The Wan-AI README annotates that command with "This command can run on a GPU with at least 24GB VRAM (e.g, RTX 4090 GPU)." — it is tuned for a 24 GB card. On the 16 GB 5080 the ComfyUI native route (Installation step 2) is the more reliable path, because ComfyUI's runtime offloader is more aggressive than the CLI's static three-flag offload setup and is the path the documented 8 GB working floor refers to.

Results

  • Speed: No first-party RTX 5080 measurement for TI2V-5B currently exists in the Wan-AI HF card, the official Wan2.2 README, or the Wan2.2 GitHub Issues tracker (verified at write time). The HF card's only published timing is the model-wide claim "Without specific optimization, TI2V-5B can generate a 5-second 720P video in under 9 minutes on a single consumer-grade GPU", and the README names the RTX 4090 (Ada sm_89) as the GPU class that single-GPU command targets. The 5080's Blackwell sm_120 generation has materially higher memory bandwidth (960 GB/s vs the 4090's class) and compute, so wall-clock should improve on that 9-minute figure — but no published 5080 number exists to quote, so we do not forward-extrapolate one. Report your measured 5080 timing via /contribute to land a first-party benchmark row for this pair.
  • VRAM usage: ~8 GB working floor on the ComfyUI native path with the runtime offloader engaged (ComfyUI tutorial: "The Wan2.2 5B version should fit well on 8GB vram with the ComfyUI native offloading"), leaving ~8 GB headroom on the 16 GB 5080. The native FP16 diffusion file (9.31 GB) plus UMT5-XXL FP8 text encoder (6.27 GB) plus Wan2.2-VAE (1.31 GB) add up to ~17 GB on disk; runtime peak with ComfyUI's offloader is well below that because weights stream rather than all loading resident. Live data: /check/wan-2-2/rtx-5080.
  • Quality notes: TI2V-5B output is 720p (1280×704 or 704×1280) at 24 fps — the Wan-AI README states "The TI2V-5B model supports 720P video generation at 24 FPS." Clip length is configurable via frame count. The dense single-checkpoint architecture means quality is consistent across the canonical FP16 path; there is no per-expert quality-vs-speed dial for this variant (the 14B-A14B siblings expose that via the high-noise / low-noise expert split — TI2V-5B does not).
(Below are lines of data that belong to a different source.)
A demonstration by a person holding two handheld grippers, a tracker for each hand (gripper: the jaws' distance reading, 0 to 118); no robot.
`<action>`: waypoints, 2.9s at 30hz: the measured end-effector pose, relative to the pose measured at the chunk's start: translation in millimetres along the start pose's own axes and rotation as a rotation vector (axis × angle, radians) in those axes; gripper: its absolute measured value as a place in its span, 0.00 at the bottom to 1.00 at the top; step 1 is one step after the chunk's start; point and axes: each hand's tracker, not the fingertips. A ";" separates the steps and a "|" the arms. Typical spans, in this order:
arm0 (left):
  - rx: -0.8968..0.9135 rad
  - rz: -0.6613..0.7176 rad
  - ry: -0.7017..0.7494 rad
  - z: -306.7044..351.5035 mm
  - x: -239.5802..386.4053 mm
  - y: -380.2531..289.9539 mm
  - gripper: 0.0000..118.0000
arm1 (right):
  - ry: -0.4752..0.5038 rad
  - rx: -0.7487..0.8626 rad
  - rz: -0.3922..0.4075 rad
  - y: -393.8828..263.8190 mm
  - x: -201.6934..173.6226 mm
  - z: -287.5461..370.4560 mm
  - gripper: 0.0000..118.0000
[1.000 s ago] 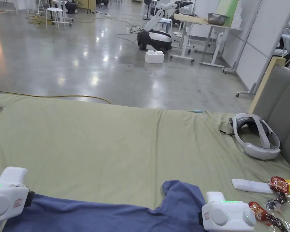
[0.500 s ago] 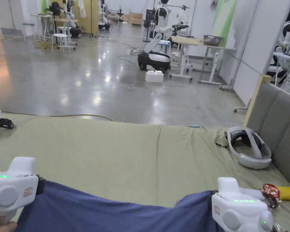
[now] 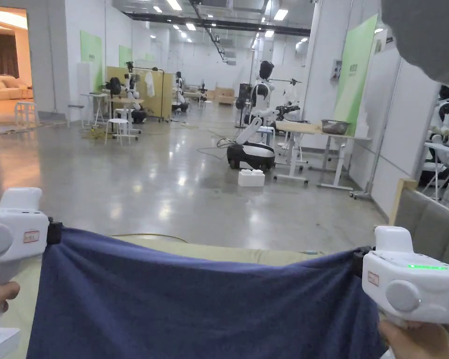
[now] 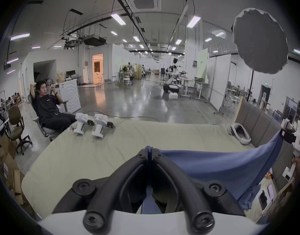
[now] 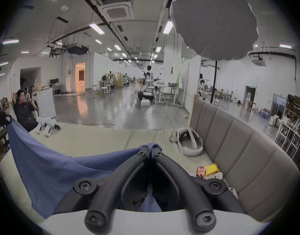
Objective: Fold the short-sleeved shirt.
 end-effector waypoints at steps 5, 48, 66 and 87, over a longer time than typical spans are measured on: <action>0.056 0.013 0.019 6.3 -5.5 57.2 0.04 | 0.000 0.075 0.011 66.6 -4.0 -2.8 0.03; 0.040 -0.007 0.006 -22.3 -13.3 5.2 0.04 | -0.048 0.051 0.130 39.6 -28.1 0.8 0.03; -0.082 0.000 -0.032 131.0 -54.5 -185.0 0.04 | 0.006 -0.089 0.128 -134.6 -7.5 183.2 0.03; -0.682 -0.017 -0.042 119.5 -66.4 -373.4 0.05 | 0.068 -0.701 0.223 -337.9 0.6 190.3 0.03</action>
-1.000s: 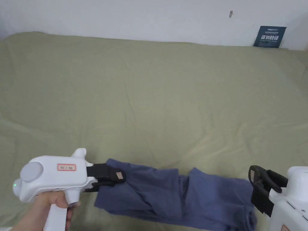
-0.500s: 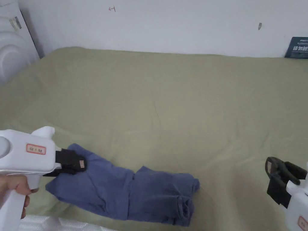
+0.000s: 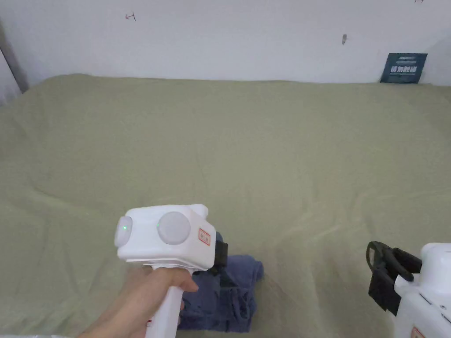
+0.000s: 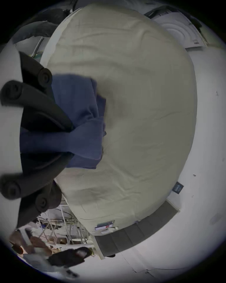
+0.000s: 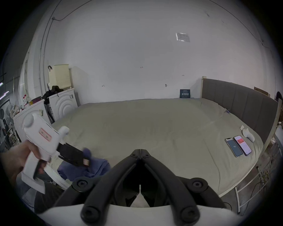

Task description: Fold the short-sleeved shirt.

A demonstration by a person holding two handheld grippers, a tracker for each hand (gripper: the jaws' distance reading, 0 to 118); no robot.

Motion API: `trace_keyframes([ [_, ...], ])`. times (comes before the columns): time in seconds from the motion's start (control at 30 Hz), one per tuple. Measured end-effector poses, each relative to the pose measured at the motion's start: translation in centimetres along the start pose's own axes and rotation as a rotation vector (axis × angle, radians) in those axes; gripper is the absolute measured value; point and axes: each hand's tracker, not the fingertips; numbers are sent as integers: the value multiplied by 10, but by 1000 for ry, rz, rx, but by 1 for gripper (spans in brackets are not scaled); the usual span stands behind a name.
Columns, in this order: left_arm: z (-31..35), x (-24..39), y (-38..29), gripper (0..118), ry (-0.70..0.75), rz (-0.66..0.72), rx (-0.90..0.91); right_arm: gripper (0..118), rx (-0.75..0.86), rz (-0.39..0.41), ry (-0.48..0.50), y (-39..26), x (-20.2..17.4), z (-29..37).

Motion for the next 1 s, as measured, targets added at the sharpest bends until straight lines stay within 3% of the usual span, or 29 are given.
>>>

For the full benchmark data, see /check/wan-2-2/rtx-5080.

Troubleshooting

Model fails to load on the 50-series

The RTX 5080 is a Blackwell sm_120 card. If the model fails at load (or silently falls back to CPU), your PyTorch wheel is missing sm_120 kernels. Install a PyTorch ≥ 2.9 build against CUDA 12.8/12.9 (cu128/cu129) — those are the first wheels that ship sm_120 kernels for the 50-series. This is the same requirement across all Blackwell consumer cards.

Out of memory at 720p

Make sure ComfyUI's native offloading is active (it is by default in recent builds — the official tutorial relies on it for the 8 GB minimum claim). If the FP16 path still presses against the 16 GB envelope while you have other models loaded, switch the diffusion model to a QuantStack Q8_0 GGUF (5.40 GB on disk) via the Unet Loader (GGUF) node — peak VRAM drops further and quality loss at Q8 is minimal.

No FP8 weight file for TI2V-5B

TI2V-5B is a dense single-checkpoint model — Wan-AI does not publish an FP8 weight path for it (unlike the 14B-A14B siblings, whose FP8-scaled experts ship via the Comfy-Org repackager). On Blackwell sm_120 the FP8 tensor cores are native and would run a quant at hardware speed if one shipped, but since none is published for TI2V-5B, the canonical path is the FP16 safetensors file in Installation step 2, and the VRAM escape hatch is the GGUF quant ladder above — not FP8. Do not look for a *_fp8_scaled.safetensors file for TI2V-5B; it does not exist.

Want the 14B variants?

Per the official README, the 14B / A14B single-GPU commands are annotated "This command can run on a GPU with at least 80GB VRAM." — out of scope for a 16 GB card at native precision. Community GGUF quants of the 14B Wan variants exist but need a separate workflow; file a request on /contribute if you want a 14B-quantized recipe added once a stable 16 GB workflow lands.